The mean SRT without CAS was –3.99 dB (SD = 1.75; n = 18), meaning that, on average, subjects could achieve 70.7% score when the speech signal was presented 3.99 dB below the noise level. A paired t-test revealed a statistically significant difference (t = 9.03; p<0.001) in SRT between two CAS conditions (with and without CAS) with an effect size of 2.01 [33]. The SRT lowered (or improved) with CAS (mean = –6.44 dB, SD = 1.79). The mean CAS-induced change in SRT was 2.45 dB (SD = 1.14; n = 18) with an intra-subject SD on replication of 0.61 dB (n = 13). This shows that with CAS subjects needed a less favorable SNRSP to achieve the target score (70.7%).

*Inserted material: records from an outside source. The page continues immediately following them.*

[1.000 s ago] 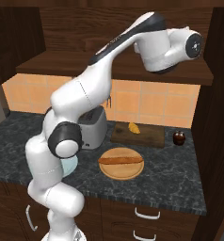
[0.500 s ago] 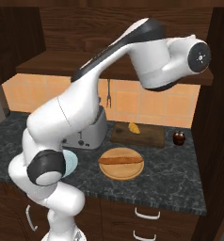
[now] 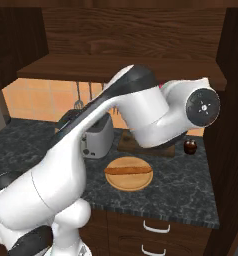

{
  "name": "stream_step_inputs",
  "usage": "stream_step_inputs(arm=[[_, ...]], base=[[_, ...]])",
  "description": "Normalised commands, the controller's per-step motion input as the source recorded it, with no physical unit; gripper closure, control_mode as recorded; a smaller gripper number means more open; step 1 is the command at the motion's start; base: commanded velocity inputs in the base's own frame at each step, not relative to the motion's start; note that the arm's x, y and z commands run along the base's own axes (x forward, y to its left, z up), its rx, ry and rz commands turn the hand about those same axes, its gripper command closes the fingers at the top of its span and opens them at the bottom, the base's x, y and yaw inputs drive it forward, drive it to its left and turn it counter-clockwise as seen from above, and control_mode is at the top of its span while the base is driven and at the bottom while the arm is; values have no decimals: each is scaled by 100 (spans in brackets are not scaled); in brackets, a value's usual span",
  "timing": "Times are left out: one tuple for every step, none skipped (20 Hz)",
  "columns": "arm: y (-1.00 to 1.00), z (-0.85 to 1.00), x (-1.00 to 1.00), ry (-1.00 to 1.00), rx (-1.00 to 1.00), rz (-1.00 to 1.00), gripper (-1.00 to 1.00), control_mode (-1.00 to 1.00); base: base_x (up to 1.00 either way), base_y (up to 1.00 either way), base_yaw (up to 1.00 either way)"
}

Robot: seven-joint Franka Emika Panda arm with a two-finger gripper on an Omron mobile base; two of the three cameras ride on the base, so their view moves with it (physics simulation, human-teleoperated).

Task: From the different types of pastries on the counter, select a croissant and place it on the cutting board. Then retrieve a jar of jam from the cabinet and place it alongside the croissant on the cutting board.

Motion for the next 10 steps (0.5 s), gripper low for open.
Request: stream_step_inputs(arm=[[66,-81,-16,21,-16,0,100,-100],[79,-98,0,1,-21,0,100,-100],[93,-89,13,0,-11,-3,100,-100],[94,-86,16,0,0,-10,100,-100],[81,-89,0,0,0,-14,100,-100],[66,-89,0,0,0,-16,100,-100],[49,-91,-1,0,0,-15,100,-100],[42,-84,0,0,7,-17,100,-100],[41,-89,0,0,11,-20,100,-100],[25,-87,0,0,16,-20,100,-100]], base=[[0,0,0],[0,0,0],[0,0,0],[0,0,0],[0,0,0],[0,0,0],[0,0,0],[0,0,0],[0,0,0],[0,0,0]])
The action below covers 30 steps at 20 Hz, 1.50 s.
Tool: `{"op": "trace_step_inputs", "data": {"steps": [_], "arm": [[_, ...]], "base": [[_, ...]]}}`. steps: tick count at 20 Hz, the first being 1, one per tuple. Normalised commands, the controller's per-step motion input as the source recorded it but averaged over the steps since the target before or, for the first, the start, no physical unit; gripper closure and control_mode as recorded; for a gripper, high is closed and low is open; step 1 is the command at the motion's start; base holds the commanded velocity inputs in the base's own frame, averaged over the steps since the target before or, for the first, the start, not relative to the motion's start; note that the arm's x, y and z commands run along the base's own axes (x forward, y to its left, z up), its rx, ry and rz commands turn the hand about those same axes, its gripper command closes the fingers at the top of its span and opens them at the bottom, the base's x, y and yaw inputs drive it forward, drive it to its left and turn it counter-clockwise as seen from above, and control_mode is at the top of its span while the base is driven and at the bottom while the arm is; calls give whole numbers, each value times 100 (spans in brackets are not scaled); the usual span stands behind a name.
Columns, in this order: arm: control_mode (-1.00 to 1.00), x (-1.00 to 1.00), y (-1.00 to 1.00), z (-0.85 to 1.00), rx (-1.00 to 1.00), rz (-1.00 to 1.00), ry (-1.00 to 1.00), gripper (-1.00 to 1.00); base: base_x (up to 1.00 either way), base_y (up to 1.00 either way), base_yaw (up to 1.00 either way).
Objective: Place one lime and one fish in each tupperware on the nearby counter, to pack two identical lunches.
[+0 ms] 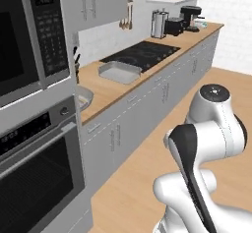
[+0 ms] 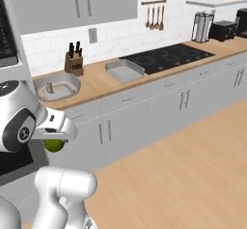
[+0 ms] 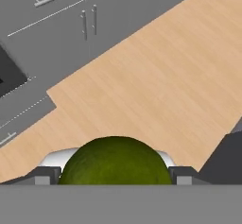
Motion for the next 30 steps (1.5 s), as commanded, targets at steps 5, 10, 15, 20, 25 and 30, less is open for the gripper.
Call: {"op": "trace_step_inputs", "data": {"steps": [5, 10, 15, 20, 25, 30], "arm": [[100, 0, 0, 0, 0, 0, 0, 100], [100, 0, 0, 0, 0, 0, 0, 100], [100, 0, 0, 0, 0, 0, 0, 100], [100, 0, 0, 0, 0, 0, 0, 100], [100, 0, 0, 0, 0, 0, 0, 100], [100, 0, 0, 0, 0, 0, 0, 100]], "base": [[81, 0, -8], [84, 0, 0], [100, -1, 0], [100, -42, 21], [68, -74, 65], [64, -11, 88]]}}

Correlation between Physiological and Perceptual Indices

Speech recognition threshold without CAS and CAS-induced change in SRT as a function of normalized MOC index are shown in bivariate scatterplots, Figures 2 and 3, respectively. Pearson’s product moment correlation analysis showed no significant correlation between ΔCEOAEn and SRT without CAS (r = 0.06; n = 18; p = 0.81). Contrary to our hypothesis, ΔCEOAEn did not correlate with speech recognition in noise. There was a statistically significant correlation between ΔCEOAEn and ΔSRT (r = 0.606; n = 18; p = 0.008). An inspection of Figure 3 (with regression line) indicates that the calculated significant correlation coefficient reflects contributions of all data points. Collectively, correlation analyses suggest that individuals with larger MOC inhibition (1) do not show better SRT or higher speech recognition in noise performance without CAS but nonetheless (2) exhibit larger CAS-induced change in SRT.

thumbnail
Download:
Figure 2. MOC inhibition and speech perception in noise.

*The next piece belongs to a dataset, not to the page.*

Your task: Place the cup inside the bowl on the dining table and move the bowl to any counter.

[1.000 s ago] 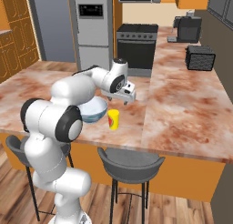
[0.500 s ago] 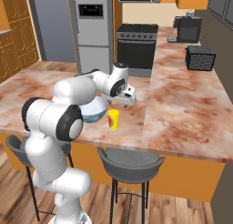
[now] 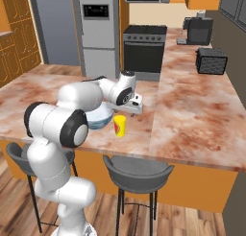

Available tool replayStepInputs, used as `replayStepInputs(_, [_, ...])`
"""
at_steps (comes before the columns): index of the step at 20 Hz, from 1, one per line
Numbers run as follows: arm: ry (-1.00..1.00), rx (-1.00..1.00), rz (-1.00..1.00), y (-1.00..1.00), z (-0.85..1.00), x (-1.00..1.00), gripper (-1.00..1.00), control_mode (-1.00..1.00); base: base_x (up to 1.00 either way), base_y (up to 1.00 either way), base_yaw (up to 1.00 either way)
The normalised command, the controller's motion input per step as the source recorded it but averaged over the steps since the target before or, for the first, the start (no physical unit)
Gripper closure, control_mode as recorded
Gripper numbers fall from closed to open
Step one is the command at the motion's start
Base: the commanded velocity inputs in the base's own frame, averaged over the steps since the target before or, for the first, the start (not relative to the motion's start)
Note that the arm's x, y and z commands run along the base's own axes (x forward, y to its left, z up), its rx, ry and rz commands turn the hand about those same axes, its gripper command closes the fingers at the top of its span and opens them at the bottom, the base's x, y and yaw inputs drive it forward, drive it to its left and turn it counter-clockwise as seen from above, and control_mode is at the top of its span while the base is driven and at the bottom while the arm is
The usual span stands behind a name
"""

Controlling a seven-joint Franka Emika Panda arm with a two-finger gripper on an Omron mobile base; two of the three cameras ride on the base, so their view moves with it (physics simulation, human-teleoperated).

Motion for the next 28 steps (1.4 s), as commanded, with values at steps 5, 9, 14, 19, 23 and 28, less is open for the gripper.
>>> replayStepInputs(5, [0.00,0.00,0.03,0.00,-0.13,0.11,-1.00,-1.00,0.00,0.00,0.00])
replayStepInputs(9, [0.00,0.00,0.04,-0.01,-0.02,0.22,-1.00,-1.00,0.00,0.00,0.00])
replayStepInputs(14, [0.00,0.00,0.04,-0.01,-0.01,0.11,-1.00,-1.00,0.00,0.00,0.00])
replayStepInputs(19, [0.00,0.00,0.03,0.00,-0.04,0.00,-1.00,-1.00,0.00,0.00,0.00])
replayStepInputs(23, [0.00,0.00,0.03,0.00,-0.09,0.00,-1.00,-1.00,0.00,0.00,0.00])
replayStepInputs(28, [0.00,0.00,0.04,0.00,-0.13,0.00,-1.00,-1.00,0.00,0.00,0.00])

Bivariate scatterplot depicting the relationship between MOC reflex magnitude (ΔCEOAEn) and speech recognition threshold without CAS (SRT). Pearson’s correlation coefficient (r) is inserted on top left corner of the plot.

https://doi.org/10.1371/journal.pone.0085756.g002

thumbnail
Download:
Figure 3. MOC inhibition and CAS-induced SNRSP enhancement.

The CAS-induced shift in SRT is plotted as a function of MOC reflex magnitude (ΔCEOAEn). A linear regression line is inserted to show the predictive relationship. Pearson’s correlation coefficient (r) is inserted on top left corner of the plot.

https://doi.org/10.1371/journal.pone.0085756.g003

Discussion

The present study was designed to reconcile the role of the MOC system in speech-in-noise perception after carefully considering critical MOC measurement issues discussed elsewhere [3], [4], [26]. The reported MOC inhibition data are free from noise floor and MEMR effects, and can be modelled by a Gaussian distribution. Physiological and perceptual measurements showed high stability. These measurement caveats are often ignored in past work investigating the functional role of MOC; e.g., 1517,20. The principal findings are: (1) the normalized MOC inhibitory effect (mean = 17.21%) is repeatable; (2) the magnitude of MOC inhibition, assayed by CEOAEs, is not related to speech-in-noise performance without CAS; (3) contralateral acoustic stimulation during speech-in-noise measurements caused a significant decrease in SRT (or enhancement in SNRSP); (4) MOC reflex magnitude positively correlated with CAS-induced change in speech-in-noise acuity. These novel results from the same listeners provide a unique opportunity for re-interpreting the top-down influences of the medial efferents in speech-in-noise perception. We approach the discussion in two realms: whether listeners use MOC-mediated mechanisms for understanding speech in noise and to what extent MOC inhibitory effects are capable of influencing speech-in-noise acuity.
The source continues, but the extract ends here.